More: Read entire family statement

Matt Reimann's statement said his wife, Ruth, and daughter, Sarah, remain in critical condition and son, Christopher, is in serious condition at the Oregon Burn Center at Legacy Emanuel Hospital & Health Center in Portland.

"However, they are stable and their injuries are not life-threatening," he said. "Although they face a long healing process, they will recover and look forward to leading long, active lives."

Scene of plane crash & fire

The plane crashed in the fog Monday just after taking off. It touched off an explosion that rattled houses for a half mile. The pilot and his passenger were killed, along with the Reimann's youngest daughter, Julia and her two young cousins, Sam and Grace Masoudi

Ruth Reimann is the daughter of former Oregon Attorney General Lee Johnson. His other daughter was also at the family reunion in Gearhart, but she was on a walk with her husband. Both daughters survived, but the crash killed three grandchildren of Johnson,, the Oregon Attorney General from 1968 to 1977. He was also a state legislator, a trial and appeals judge, and a top aide to Republican Gov.
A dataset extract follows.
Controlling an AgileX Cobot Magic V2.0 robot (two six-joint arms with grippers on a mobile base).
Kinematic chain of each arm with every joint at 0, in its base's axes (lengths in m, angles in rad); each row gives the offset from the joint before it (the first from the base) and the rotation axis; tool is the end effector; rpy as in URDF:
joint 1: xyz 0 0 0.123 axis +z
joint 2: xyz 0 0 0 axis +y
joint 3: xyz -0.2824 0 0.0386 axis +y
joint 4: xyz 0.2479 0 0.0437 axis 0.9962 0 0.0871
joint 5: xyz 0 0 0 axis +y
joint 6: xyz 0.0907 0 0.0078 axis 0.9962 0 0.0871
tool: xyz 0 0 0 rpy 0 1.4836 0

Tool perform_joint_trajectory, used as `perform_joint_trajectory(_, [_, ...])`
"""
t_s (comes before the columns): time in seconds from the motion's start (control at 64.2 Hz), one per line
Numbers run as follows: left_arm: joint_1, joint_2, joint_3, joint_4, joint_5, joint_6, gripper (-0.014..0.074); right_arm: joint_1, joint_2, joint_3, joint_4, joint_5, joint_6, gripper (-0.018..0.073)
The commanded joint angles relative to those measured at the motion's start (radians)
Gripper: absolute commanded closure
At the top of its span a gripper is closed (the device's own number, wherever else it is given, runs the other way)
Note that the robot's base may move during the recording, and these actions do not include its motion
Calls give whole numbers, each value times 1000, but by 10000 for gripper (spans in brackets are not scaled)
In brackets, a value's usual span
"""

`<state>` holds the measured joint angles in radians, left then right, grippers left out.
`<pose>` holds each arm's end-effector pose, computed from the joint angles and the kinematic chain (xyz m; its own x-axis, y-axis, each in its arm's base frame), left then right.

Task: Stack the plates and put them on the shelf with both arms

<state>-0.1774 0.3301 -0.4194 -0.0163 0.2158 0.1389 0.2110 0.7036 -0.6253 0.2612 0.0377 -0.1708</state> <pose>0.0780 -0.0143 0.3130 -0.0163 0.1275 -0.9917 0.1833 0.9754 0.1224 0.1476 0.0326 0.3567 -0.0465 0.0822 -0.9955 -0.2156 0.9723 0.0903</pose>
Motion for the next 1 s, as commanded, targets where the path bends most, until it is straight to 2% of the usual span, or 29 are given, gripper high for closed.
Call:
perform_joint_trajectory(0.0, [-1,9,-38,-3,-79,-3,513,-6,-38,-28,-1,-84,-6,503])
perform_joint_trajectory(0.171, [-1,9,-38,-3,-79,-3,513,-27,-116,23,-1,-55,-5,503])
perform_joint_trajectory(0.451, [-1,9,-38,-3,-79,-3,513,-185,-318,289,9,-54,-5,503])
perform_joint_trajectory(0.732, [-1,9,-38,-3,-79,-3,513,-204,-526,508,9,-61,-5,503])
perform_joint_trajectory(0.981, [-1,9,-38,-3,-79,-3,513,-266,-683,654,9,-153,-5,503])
Vic Atiyeh.

The dead in the house were Julia Reimann, 10, of Beaverton and her cousins, Hesam Farrar Masoudi, 12, and Grace Masoudi, 8, of Denver.
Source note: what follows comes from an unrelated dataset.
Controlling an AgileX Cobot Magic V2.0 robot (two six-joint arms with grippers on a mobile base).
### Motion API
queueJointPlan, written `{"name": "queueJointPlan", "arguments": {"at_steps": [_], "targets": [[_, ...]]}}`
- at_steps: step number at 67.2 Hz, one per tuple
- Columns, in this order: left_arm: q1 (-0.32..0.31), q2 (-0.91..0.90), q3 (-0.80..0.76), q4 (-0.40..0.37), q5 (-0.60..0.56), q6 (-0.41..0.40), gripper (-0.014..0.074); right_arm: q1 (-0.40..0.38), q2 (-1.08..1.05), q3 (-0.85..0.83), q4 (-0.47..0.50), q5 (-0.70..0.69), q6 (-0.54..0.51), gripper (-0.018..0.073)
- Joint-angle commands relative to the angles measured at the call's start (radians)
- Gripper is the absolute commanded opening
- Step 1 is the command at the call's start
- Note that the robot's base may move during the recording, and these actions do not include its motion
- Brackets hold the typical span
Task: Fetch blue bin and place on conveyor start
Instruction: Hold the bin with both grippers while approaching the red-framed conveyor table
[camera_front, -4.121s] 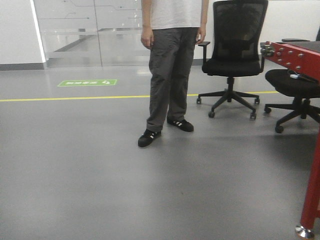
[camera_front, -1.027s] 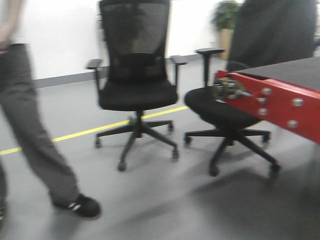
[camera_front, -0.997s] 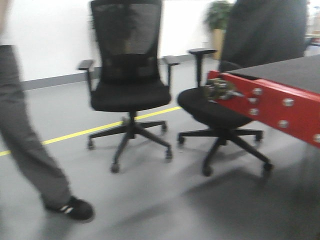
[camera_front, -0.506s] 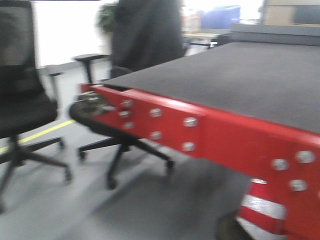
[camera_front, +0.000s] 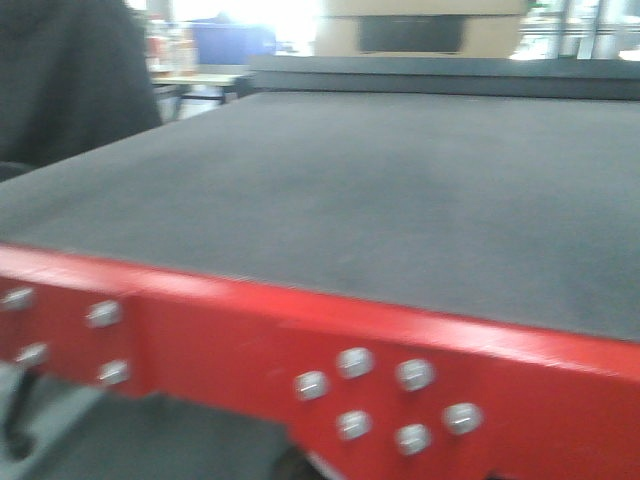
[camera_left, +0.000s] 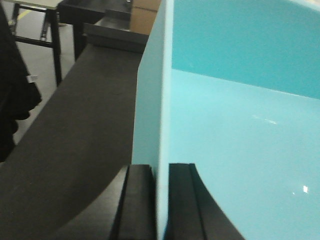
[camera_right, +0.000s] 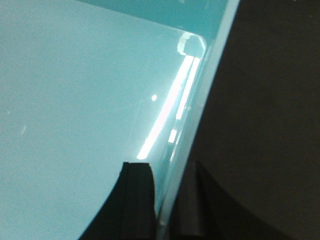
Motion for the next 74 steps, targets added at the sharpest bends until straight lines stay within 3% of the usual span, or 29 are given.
{"name": "queueJointPlan", "arguments": {"at_steps": [1, 74], "targets": [[0.0, -0.016, -0.008, -0.014, -0.06, -0.005, -0.0111, -0.001, -0.013, -0.01, -0.015, -0.028, -0.031, -0.0153], [0.0, -0.016, -0.008, -0.014, -0.06, -0.005, -0.0111, -0.001, -0.013, -0.01, -0.015, -0.028, -0.031, -0.0153]]}}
The pilot was Jason Ketcheson, 36, a Clatsop County resident, and the passenger was Frank Toohey, 58, of Warrenton.

"It's surreal, it still hasn't hit us yet," Toohey's son Adam said. "Our (dad) chose to go up in that plane, for the family on the ground there's no way to describe it, it's just tragedy, our hearts go out to them."
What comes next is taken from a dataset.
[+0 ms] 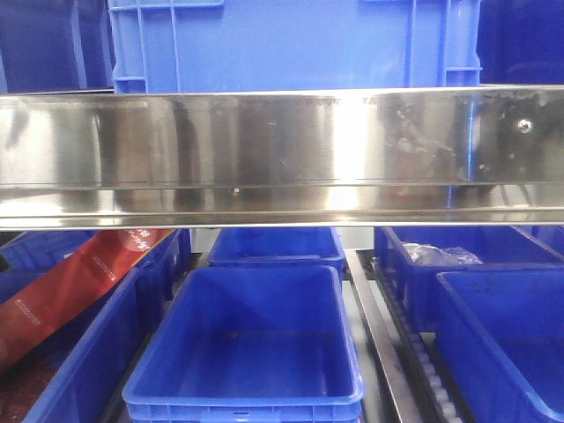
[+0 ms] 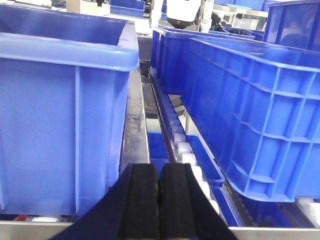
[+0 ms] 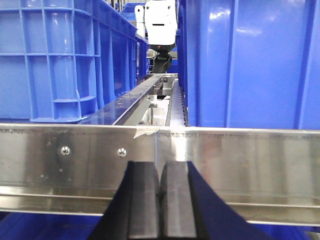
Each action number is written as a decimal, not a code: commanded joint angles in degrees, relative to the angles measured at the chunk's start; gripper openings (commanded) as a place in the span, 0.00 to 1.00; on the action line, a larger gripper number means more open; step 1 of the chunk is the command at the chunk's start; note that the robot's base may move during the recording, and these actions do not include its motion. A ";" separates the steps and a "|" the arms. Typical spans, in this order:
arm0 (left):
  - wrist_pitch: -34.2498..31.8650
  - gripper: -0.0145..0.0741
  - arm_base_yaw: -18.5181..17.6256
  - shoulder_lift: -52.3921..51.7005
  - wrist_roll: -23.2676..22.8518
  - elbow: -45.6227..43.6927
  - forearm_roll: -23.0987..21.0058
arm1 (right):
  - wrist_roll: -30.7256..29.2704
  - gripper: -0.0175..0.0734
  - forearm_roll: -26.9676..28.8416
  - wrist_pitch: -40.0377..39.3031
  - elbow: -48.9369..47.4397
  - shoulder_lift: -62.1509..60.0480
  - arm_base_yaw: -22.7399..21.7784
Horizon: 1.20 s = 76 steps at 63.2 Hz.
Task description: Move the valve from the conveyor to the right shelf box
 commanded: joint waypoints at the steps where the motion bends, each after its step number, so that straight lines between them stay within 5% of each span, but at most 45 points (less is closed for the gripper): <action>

On Tuesday, Ruth Johnson-Reimann, 47, Christopher Reimann, 13 and Sarah Reimann, 11, of Beaverton were at Legacy Emanuel Hospital's burn center in Portland. At the request of the family, the hospital did not release condition reports.

The group was starting what was to be a two-week vacation and family reunion. Away from the home on a walk were parents Dr. Frederick Masoudi and Marie Johnson-Masoudi and another daughter, Elizabeth, 14.

Dr. Frederick Masoudi is a cardiologist at Denver Health Medical Clinic, his wife is a nurse-midwife at Kaiser Permanente.

"All of us here in Denver Health are keeping Dr. Masoudi and his family in our thoughts and prayers and providing them time to heal as a family," spokeswoman Dee Martinez said

"People are talking about how devastating it was, how sad, that it never should have happened," said Jennifer Rodgers, owner of Jennifer's Barber Shop in Gearhart.

"It's a bit quiet today. People are trying to figure out how it happened, why it happened," she said.

She said she knew Toohey, and that his wife came to tell her the news Monday afternoon.

"He thought the world of his children," she said. "He had two sons."

The two sons had flown in from Cabo San Lucas, Mexico, where both worked selling timeshares, as their father did.

"We had total faith in (the pilot.) We wouldn't want dad up with anybody else," Adam Toohey said.

Roy Bennett of Seaside, who served with Ketcheson on the advisory board for Seaside's municipal airport, said the plane's owner, Allen Sprague, was "very meticulous" and sometimes used the plane for excursion flights in connection with the flight service he owns.

He said Sprague would voluntarily ground the plane himself if he found anything out of order.

kgw.com viewer Leanne Rutz

Courtesy kgw.com viewer Leanne Rutz, Gearhart

He described Ketcheson as "likable, a gung-ho type guy ready to take charge."

He said Ketcheson was an experienced pilot and a licensed instructor, recently divorced with two or three children, who also sold timeshares and was developing commercial space in nearby Seaside. "He had some other ventures," he said.

Investigators from the Federal Aviation Administration and the National Transportation Safety Board were on the scene on the scene, but it can take months for their conclusions to be released.

"Most of the plane has been destroyed by fire," NTSB investigator Van McKenny said, as they combed through the charred rubble. "The pieces we find are usually the steel components."

"To lose three children and two adults ... I can't remember the last time something this bad happened in the county," Gearhart Fire Chief Bill Eddy said.